Most of its bank customers use Radar for asset/liability management. But some companies, like Chemical and GMAC Mortgage, a unit of General Motors Corp., are using Radar to manage other types of risk.
"Radar is at the crossroads between traditional ALM (asset/liability management) products, which is what banks would have used three or four years ago, and new systems that predict future value," said Deborah Williams, a consultant with Tower Group, a bank technology consulting firm in Wellesley, Mass. When first introduced, Radar "was one of the only products that saw the balance sheet as a group of portfolios, using trading and investment management tools to manage the portfolio in a dynamic way."
Radar has three components:
*RiskManager, which provides standard analyses such as gap, duration, and cash flow projections, and risk-adjusted return on capital.
*ProfitBuilder, which allows companies to simulate business unit and product line profitability, and contains a module for transfer pricing.
*DataScope, which allows clients to investigate a variety of information - ranging from raw data stored in a warehouse to detailed analytical reports.
The company also provides a tool for creating data warehouses that extracts data from legacy systems, makes it consistent with data extracted from other legacy systems, and makes it available for use in decision support systems.

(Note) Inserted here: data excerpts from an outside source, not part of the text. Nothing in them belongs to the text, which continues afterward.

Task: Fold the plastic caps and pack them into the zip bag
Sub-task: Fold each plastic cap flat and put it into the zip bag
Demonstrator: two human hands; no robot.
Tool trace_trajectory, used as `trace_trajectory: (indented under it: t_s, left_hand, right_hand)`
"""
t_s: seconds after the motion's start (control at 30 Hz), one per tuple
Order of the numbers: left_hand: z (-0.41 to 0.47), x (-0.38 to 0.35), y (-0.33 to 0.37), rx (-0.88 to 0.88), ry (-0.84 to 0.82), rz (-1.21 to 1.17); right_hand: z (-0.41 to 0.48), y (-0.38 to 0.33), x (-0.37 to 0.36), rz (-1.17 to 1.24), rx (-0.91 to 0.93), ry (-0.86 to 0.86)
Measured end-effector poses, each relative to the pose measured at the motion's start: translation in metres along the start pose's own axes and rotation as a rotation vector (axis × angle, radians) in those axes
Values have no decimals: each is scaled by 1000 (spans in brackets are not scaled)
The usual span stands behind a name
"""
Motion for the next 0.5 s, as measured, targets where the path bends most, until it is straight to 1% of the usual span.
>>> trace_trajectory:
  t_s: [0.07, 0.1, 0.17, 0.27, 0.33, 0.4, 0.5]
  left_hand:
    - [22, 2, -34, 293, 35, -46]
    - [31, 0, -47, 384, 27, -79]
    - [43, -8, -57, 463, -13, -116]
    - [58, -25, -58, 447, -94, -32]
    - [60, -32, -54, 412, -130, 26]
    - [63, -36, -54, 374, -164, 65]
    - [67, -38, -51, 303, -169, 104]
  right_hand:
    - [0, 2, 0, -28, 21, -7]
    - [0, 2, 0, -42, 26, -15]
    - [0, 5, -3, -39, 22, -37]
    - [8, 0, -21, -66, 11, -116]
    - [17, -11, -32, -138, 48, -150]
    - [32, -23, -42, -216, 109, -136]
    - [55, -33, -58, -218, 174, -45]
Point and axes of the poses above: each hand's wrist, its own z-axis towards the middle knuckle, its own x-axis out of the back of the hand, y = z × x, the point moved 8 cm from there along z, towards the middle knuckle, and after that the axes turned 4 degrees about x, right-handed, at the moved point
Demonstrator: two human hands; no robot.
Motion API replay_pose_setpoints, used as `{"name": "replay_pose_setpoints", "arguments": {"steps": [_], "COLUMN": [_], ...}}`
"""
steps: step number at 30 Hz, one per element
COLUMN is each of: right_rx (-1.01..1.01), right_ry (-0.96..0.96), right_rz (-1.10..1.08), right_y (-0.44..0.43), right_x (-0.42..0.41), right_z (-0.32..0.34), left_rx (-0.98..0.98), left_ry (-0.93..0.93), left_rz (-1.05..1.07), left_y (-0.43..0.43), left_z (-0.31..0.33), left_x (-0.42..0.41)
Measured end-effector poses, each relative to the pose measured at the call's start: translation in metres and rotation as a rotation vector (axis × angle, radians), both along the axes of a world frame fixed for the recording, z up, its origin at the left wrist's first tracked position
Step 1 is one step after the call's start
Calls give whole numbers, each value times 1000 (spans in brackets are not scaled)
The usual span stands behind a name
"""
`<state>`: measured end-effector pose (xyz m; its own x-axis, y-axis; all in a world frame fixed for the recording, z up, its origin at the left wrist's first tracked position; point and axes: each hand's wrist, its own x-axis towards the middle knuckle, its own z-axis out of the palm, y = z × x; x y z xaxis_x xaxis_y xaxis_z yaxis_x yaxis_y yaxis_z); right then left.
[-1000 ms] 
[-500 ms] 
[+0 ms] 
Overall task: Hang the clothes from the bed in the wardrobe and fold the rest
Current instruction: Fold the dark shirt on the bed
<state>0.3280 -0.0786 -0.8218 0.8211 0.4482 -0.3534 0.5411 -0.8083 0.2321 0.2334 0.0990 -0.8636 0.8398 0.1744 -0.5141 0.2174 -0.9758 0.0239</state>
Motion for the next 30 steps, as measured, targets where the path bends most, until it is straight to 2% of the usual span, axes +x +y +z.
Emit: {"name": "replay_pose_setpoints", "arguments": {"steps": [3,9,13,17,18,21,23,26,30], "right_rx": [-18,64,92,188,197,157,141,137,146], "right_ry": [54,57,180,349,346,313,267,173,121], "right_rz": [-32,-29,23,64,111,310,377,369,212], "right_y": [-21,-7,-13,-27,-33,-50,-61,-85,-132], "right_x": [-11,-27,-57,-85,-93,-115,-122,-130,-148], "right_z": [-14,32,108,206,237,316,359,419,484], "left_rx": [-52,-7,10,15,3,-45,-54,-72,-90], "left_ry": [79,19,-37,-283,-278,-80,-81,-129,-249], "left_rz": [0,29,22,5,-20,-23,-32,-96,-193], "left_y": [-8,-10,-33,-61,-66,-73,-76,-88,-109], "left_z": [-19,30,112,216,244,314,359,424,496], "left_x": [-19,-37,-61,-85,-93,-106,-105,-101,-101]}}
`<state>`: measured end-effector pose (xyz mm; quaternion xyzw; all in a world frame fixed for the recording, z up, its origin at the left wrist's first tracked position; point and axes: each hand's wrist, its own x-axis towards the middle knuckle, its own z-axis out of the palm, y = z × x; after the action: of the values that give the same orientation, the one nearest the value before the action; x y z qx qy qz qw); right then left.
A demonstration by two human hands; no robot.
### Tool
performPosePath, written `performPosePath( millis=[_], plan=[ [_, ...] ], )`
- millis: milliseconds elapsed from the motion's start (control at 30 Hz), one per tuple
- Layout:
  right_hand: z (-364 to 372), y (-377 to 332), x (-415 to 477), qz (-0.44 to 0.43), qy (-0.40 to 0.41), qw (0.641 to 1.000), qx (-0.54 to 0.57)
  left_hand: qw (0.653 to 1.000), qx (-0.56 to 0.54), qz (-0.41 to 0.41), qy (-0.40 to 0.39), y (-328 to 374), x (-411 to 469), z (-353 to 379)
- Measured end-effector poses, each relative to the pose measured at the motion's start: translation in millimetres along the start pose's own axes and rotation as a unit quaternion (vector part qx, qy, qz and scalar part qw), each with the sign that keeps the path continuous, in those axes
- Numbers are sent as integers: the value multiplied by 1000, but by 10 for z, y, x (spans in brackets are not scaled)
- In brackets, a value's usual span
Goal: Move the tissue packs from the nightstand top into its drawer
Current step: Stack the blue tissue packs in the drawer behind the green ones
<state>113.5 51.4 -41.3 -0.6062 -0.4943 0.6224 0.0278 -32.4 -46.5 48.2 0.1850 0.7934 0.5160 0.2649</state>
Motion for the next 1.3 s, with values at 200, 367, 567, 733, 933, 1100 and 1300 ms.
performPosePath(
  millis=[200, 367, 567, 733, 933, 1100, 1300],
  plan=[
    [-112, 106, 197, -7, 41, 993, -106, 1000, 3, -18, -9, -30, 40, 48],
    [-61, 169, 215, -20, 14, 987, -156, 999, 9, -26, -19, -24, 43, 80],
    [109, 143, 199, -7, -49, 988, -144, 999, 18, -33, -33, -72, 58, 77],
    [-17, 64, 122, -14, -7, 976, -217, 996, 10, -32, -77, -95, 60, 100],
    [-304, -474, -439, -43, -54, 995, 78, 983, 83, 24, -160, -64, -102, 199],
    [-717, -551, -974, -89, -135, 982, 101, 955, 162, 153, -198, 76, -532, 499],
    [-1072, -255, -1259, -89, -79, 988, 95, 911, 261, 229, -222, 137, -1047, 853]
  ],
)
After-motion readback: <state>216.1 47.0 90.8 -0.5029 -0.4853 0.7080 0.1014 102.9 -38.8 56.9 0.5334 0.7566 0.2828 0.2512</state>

Other companies, such as SunGard, have developed risk management products that are aimed at the entire enterprise. Traditional asset/liability management systems ran on stand-alone PCs; the more sophisticated systems run on Unix workstations and cost close to $1 million, exclusive of hardware, Ms. Williams said. "It's very trendy now to talk about enterprisewide risk management," said Risk Management Technologies chief executive David LaCross.
That was not the case a few years ago, when the firm first entered the market, he said. Mr. LaCross spent 10 years at Bank of America as an investment banker, and in 1987 was made responsible for interest rate and foreign exchange risk management products. He left the bank to join America First Financial Corp., a California-based buyout firm. By then, he says, he had discovered "there was a huge void in risk management analytics."
In 1989 he joined Jefferson Braswell, a systems engineer who had worked with Bank of America, among other clients, to form his current company, which is privately held.
The company's plans for upgrading Radar are focused on giving bankers more frequent snapshots of their business. Originally, risk management systems provided such portfolio pictures on a monthly basis. Now the software gives updates as frequently as every day or even within a day.
Radar "lets us look at our opportunities going forward," said Mr. Rowley of U.S. Bancorp. "We have a much better picture now of what those opportunities are."
Jeanne Brokaw is a freelance writer based in San Francisco.